Items listed in a dataset:

---

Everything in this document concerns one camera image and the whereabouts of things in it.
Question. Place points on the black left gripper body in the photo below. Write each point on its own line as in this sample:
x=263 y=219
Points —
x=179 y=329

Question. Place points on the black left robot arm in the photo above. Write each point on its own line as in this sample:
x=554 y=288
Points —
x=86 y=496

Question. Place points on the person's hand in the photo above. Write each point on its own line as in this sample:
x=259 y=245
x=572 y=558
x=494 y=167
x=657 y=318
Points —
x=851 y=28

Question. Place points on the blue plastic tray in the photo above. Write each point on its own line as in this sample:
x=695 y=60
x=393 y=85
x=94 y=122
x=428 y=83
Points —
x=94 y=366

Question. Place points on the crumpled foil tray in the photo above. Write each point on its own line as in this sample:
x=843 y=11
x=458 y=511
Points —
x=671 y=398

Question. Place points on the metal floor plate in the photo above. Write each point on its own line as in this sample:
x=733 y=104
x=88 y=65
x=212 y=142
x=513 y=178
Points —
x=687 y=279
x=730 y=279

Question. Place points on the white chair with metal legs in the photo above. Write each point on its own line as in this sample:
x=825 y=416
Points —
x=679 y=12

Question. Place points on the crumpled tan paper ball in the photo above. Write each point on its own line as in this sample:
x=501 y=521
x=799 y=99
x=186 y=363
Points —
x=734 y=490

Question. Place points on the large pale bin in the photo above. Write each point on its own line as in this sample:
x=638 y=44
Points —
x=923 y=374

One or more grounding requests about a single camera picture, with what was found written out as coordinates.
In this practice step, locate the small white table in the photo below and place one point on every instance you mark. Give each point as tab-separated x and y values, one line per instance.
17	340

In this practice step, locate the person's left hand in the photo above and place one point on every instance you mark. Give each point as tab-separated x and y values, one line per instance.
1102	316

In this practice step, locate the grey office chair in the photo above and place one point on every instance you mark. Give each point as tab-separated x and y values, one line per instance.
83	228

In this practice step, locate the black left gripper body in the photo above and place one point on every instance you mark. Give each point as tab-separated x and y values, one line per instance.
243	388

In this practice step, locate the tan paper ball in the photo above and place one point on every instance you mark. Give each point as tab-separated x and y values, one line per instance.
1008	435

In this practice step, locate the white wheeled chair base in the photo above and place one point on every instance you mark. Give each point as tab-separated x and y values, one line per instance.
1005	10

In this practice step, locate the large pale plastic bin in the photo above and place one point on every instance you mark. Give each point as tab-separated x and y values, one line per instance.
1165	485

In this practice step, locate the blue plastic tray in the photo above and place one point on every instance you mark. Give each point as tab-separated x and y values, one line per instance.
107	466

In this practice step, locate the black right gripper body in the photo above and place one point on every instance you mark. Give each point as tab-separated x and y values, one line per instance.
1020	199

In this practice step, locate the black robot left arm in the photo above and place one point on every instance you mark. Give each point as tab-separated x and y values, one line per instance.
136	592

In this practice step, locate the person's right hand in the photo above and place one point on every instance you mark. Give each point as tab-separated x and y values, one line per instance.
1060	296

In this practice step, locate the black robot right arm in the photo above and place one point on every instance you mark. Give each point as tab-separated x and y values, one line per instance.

---

Brief: From the entries above, copy every line that holds the word "camera".

Exercise solution:
Everything in this document concerns one camera image and the whereabouts of things in it.
One or more grounding requests about a single camera picture, with what was found written out as coordinates.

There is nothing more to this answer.